• [AIM OF THE EXERCISE]: Output the data that follows exactly, line for line.

• [SOURCE DATA]:
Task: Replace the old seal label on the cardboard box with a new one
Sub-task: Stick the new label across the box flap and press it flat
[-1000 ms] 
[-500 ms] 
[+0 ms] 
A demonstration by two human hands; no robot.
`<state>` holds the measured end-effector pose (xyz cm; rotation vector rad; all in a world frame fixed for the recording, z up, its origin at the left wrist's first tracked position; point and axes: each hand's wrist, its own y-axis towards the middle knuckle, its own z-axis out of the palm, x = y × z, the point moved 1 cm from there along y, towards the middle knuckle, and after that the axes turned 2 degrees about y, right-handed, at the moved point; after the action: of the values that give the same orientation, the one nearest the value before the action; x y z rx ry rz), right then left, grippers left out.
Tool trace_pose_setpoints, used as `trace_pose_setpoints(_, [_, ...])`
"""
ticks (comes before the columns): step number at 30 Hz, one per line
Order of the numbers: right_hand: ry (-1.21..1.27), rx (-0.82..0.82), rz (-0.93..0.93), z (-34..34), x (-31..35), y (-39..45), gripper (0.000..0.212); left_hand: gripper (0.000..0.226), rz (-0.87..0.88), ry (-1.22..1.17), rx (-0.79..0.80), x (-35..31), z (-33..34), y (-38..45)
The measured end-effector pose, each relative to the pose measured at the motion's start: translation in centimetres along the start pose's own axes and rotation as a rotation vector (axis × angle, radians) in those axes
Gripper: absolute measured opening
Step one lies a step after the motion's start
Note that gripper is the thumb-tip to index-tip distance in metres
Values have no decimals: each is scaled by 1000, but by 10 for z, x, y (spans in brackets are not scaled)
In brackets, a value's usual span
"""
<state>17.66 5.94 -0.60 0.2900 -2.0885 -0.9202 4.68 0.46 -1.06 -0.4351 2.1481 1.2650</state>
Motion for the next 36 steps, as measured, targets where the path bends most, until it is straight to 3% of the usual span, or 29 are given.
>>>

• [EXPECTED ANSWER]:
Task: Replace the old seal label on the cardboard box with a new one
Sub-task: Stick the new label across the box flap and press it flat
[-1000 ms] 
[-500 ms] 
[+0 ms] 
A demonstration by two human hands; no robot.
`<state>` holds the measured end-effector pose (xyz cm; rotation vector rad; all in a world frame fixed for the recording, z up, its origin at the left wrist's first tracked position; point and axes: each hand's wrist, its own y-axis towards the middle knuckle, its own z-axis out of the palm, x = y × z, the point moved 1 cm from there along y, towards the middle knuckle, and after that the axes turned 2 degrees about y, right-handed, at the moved point; after the action: of the values that give the same orientation, the one nearest the value before the action; x y z rx ry rz), right then left, grippers left out.
Tool trace_pose_setpoints, used as `trace_pose_setpoints(_, [_, ...])`
"""
ticks (comes before the columns): step number at 30 Hz, one per line
Order of the numbers: right_hand: ry (-1.21..1.27), rx (-0.82..0.82), rz (-0.93..0.93), z (-34..34), x (-31..35), y (-39..45), gripper (0.000..0.212); left_hand: gripper (0.000..0.226), rz (-0.87..0.88), ry (-1.22..1.17), rx (-0.79..0.80), x (-35..31), z (-33..34), y (-38..45)
The measured end-effector pose, each relative to the pose measured at the motion's start: translation in centimetres along the start pose's own axes and rotation as a rotation vector (axis × angle, radians) in those axes
Gripper: absolute measured opening
Step one lies a step after the motion's start
Note that gripper is the thumb-tip to index-tip distance in metres
Values have no decimals: each is scaled by 1000, but by 10 for z, x, y (spans in brackets are not scaled)
In brackets, a value's usual span
"""
<state>17.66 5.94 -0.60 0.2900 -2.0885 -0.9202 4.68 0.46 -1.06 -0.4351 2.1481 1.2650</state>
Motion for the next 36 steps, as measured, targets where the path bends most, until it is straight to 3% of the usual span, or 29 are given.
>>>

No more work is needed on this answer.